## Task
Exactly the lines from the beginning of the records to the line with "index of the", both ends included, are to be given again, and pictures are to be left out.
#### Records for this task ####
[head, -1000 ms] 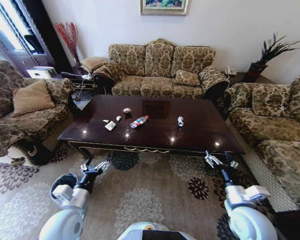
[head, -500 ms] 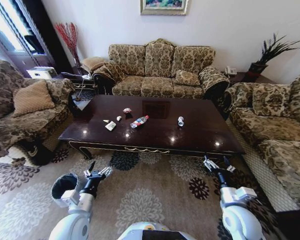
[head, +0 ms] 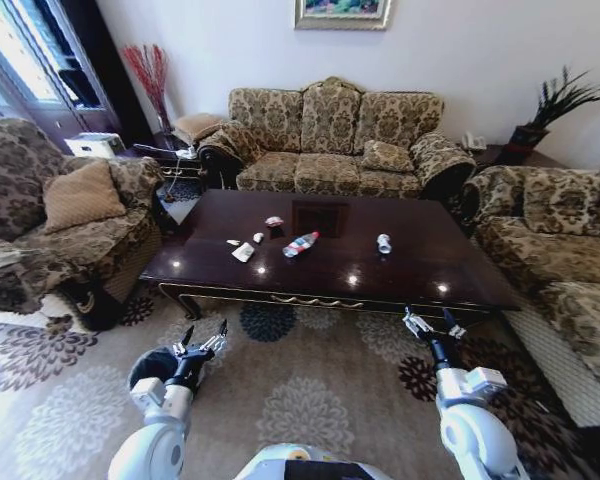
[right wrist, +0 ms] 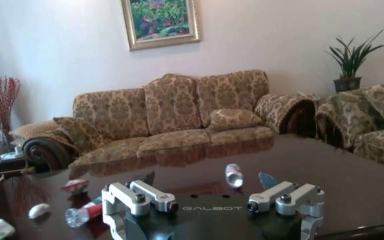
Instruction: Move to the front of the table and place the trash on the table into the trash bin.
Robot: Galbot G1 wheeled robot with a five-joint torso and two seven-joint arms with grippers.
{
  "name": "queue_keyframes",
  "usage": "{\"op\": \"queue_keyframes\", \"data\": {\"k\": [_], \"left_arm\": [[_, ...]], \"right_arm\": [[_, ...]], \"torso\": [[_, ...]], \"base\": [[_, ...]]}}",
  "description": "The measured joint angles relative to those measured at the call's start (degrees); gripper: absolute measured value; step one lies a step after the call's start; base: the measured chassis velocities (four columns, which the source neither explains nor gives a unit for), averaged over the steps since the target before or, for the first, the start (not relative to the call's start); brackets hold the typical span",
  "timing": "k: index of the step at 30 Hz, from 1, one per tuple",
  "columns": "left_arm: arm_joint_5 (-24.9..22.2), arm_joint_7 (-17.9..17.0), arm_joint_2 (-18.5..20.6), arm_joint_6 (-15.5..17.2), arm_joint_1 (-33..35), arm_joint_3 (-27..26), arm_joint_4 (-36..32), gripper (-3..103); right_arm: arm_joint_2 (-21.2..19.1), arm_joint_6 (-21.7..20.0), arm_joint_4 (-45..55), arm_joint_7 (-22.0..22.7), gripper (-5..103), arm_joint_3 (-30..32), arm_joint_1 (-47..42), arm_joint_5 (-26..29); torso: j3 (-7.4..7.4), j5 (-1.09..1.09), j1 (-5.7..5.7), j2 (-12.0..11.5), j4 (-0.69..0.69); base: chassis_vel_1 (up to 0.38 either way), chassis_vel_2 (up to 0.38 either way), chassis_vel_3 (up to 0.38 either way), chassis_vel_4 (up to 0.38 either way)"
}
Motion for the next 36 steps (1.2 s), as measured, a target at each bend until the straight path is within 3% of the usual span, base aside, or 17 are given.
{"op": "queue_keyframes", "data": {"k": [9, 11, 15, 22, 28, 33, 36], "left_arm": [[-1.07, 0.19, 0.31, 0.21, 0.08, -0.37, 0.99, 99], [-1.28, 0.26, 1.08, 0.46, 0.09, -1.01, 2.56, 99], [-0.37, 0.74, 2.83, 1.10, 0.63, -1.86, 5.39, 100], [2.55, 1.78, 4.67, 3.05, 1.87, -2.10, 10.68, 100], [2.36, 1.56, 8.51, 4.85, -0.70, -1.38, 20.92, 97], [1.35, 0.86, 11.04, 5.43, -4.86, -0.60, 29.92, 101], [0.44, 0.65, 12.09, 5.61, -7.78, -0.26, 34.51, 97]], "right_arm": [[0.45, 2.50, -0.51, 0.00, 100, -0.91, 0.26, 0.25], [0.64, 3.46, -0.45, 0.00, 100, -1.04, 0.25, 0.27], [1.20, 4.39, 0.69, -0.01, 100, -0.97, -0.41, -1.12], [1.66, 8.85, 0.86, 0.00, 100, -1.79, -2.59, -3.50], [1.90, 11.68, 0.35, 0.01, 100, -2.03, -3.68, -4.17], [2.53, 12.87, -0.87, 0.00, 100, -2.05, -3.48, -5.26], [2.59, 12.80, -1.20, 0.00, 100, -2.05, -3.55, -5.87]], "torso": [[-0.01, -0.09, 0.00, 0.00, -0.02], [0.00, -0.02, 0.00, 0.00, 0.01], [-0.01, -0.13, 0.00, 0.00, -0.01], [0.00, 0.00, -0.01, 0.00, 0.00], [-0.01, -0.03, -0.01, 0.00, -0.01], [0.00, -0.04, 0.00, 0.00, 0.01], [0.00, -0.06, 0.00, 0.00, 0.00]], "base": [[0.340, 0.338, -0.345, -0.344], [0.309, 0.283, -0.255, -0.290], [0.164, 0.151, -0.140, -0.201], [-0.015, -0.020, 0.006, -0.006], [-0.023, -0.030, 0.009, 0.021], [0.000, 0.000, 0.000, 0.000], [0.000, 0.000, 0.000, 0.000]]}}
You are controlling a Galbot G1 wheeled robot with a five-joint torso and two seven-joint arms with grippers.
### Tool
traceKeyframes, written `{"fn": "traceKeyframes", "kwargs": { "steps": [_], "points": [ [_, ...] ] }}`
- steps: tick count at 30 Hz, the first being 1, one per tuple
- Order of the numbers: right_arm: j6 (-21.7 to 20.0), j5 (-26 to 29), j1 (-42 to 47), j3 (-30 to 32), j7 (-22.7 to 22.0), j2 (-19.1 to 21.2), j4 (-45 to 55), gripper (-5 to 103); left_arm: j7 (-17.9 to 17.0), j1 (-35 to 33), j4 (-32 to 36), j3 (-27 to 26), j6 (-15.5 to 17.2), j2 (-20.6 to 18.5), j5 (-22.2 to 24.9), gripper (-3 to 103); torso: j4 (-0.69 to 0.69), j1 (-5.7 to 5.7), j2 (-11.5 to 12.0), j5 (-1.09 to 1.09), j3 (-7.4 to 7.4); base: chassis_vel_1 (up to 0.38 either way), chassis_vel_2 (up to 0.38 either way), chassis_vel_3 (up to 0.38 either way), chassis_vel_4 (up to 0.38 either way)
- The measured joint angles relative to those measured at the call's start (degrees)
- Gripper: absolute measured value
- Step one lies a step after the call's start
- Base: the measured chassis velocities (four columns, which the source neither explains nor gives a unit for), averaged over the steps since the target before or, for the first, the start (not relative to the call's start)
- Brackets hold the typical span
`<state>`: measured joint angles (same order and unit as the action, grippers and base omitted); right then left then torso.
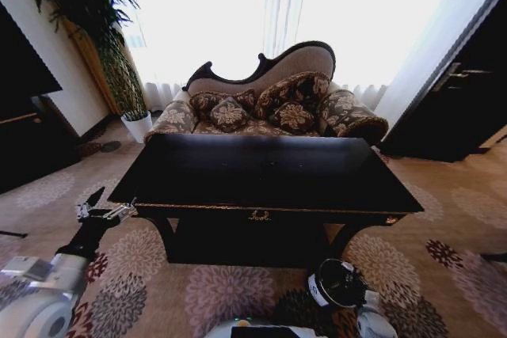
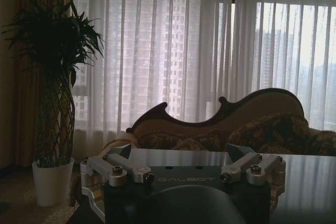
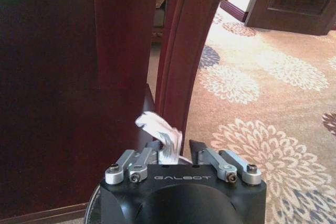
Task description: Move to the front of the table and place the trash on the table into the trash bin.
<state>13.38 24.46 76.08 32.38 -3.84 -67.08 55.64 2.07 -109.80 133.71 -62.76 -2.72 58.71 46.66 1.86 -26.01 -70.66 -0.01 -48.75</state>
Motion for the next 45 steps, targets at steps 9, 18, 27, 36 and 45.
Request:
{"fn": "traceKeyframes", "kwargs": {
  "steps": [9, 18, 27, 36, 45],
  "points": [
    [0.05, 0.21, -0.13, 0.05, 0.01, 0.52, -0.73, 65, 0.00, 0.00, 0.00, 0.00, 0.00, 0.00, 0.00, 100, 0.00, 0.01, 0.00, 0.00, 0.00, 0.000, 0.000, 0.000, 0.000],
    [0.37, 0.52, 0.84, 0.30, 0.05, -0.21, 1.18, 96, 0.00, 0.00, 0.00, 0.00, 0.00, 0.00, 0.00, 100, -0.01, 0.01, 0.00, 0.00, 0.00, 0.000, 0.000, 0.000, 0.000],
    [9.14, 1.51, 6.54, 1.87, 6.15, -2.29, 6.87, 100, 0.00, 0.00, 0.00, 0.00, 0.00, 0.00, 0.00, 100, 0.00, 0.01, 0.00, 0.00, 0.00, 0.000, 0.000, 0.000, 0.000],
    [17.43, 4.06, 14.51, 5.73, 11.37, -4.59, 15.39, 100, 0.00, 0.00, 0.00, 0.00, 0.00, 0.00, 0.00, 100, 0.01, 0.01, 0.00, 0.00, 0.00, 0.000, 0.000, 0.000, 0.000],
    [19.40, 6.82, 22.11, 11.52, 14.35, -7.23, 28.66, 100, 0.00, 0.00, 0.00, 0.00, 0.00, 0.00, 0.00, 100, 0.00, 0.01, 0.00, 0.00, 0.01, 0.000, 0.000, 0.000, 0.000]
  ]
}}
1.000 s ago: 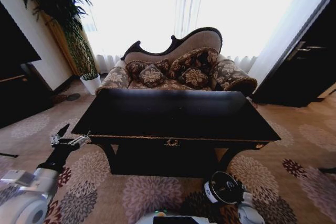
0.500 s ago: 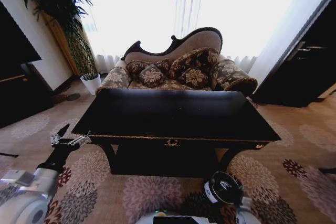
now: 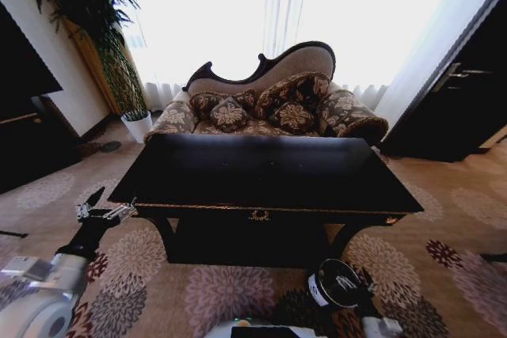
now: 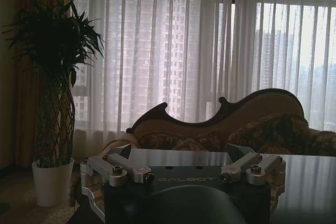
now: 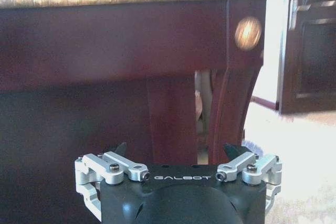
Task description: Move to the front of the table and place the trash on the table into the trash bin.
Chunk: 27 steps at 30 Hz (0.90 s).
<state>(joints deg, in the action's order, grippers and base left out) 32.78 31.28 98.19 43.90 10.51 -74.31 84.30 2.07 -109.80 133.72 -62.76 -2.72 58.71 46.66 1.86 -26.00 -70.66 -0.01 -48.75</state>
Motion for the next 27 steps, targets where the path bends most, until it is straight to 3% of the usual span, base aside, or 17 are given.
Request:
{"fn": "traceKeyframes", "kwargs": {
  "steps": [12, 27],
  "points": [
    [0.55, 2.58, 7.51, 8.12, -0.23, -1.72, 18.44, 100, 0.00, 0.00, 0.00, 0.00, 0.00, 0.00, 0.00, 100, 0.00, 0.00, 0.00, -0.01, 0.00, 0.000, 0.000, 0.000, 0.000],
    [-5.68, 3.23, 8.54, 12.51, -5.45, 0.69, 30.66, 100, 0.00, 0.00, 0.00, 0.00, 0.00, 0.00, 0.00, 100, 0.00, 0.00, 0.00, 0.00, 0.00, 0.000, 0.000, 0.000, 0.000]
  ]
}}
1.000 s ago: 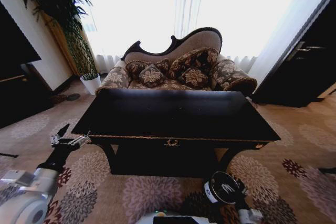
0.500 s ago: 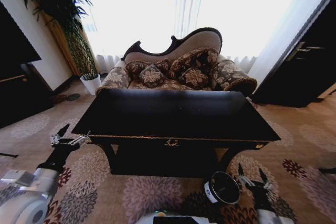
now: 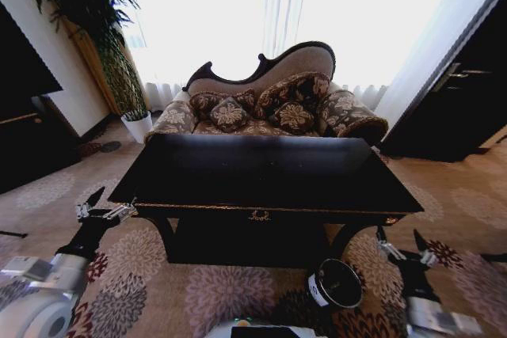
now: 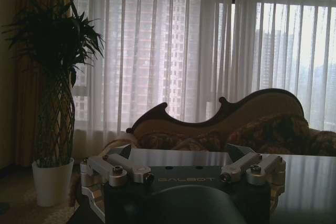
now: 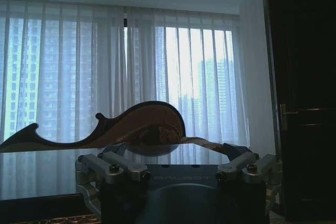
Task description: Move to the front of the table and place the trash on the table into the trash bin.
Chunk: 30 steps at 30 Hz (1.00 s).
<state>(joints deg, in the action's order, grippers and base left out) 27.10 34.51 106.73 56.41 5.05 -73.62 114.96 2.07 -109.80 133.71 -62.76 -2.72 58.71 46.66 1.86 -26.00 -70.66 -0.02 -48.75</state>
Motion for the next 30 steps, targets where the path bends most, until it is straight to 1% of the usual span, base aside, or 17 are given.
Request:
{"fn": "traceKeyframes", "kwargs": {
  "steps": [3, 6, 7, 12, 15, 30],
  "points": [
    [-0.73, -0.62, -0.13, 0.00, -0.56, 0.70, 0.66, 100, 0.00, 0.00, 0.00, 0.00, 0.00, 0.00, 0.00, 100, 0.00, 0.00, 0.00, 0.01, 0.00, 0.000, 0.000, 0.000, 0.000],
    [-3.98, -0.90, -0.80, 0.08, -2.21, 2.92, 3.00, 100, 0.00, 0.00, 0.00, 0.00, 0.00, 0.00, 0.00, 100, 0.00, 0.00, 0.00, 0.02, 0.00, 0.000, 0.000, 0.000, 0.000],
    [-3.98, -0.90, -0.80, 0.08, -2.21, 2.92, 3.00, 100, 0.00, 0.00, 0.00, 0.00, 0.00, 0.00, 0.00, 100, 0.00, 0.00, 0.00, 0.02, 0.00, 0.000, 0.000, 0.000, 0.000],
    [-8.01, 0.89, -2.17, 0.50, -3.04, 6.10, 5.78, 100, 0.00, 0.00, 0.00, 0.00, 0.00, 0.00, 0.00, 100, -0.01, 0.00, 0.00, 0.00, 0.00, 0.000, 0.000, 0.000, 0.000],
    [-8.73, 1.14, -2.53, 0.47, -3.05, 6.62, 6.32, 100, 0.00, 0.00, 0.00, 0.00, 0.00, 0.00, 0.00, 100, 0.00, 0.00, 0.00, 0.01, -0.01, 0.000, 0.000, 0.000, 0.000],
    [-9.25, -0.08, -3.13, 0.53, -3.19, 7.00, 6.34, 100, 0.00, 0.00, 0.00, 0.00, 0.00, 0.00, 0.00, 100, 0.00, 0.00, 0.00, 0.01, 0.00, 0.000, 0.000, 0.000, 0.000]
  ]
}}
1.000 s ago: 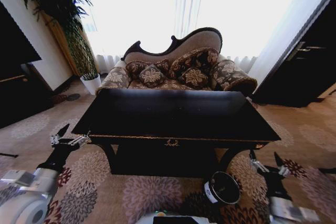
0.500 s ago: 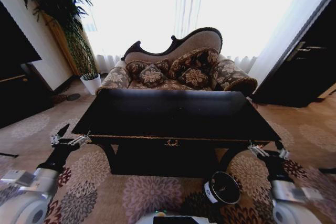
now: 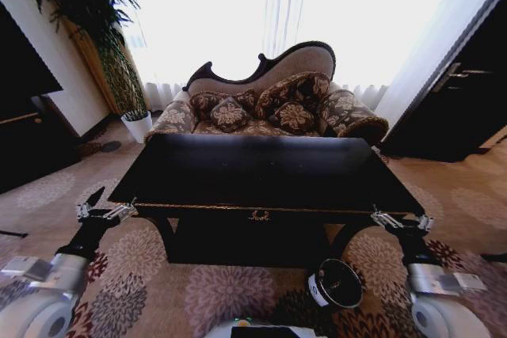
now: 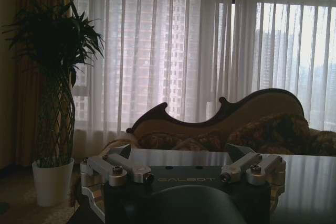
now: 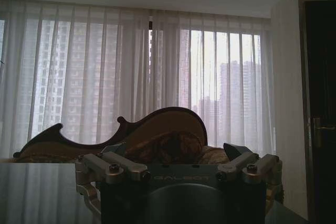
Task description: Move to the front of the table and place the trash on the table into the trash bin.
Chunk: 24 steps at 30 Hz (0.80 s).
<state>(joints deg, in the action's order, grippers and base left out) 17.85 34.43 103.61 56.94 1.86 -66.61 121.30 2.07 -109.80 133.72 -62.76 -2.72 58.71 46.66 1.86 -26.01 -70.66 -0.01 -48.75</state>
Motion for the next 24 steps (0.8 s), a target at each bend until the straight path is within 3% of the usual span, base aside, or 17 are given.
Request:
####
## Answer
[head, -1000 ms] 
[head, -500 ms] 
[head, +0 ms] 
[right wrist, +0 ms] 
Instruction: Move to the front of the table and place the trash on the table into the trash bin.
Robot: Galbot G1 wheeled robot with a five-joint torso and two seven-joint arms with grippers.
{
  "name": "queue_keyframes",
  "usage": "{\"op\": \"queue_keyframes\", \"data\": {\"k\": [_], \"left_arm\": [[_, ...]], \"right_arm\": [[_, ...]], \"torso\": [[_, ...]], \"base\": [[_, ...]]}}",
  "description": "The measured joint angles relative to those measured at the call's start (degrees); gripper: absolute measured value; step one lies a step after the call's start; base: the measured chassis velocities (four columns, which the source neither explains nor gives a unit for), averaged over the steps since the target before or, for the first, the start (not relative to the call's start); brackets hold the typical span",
  "timing": "k: index of the step at 30 Hz, from 1, one per tuple",

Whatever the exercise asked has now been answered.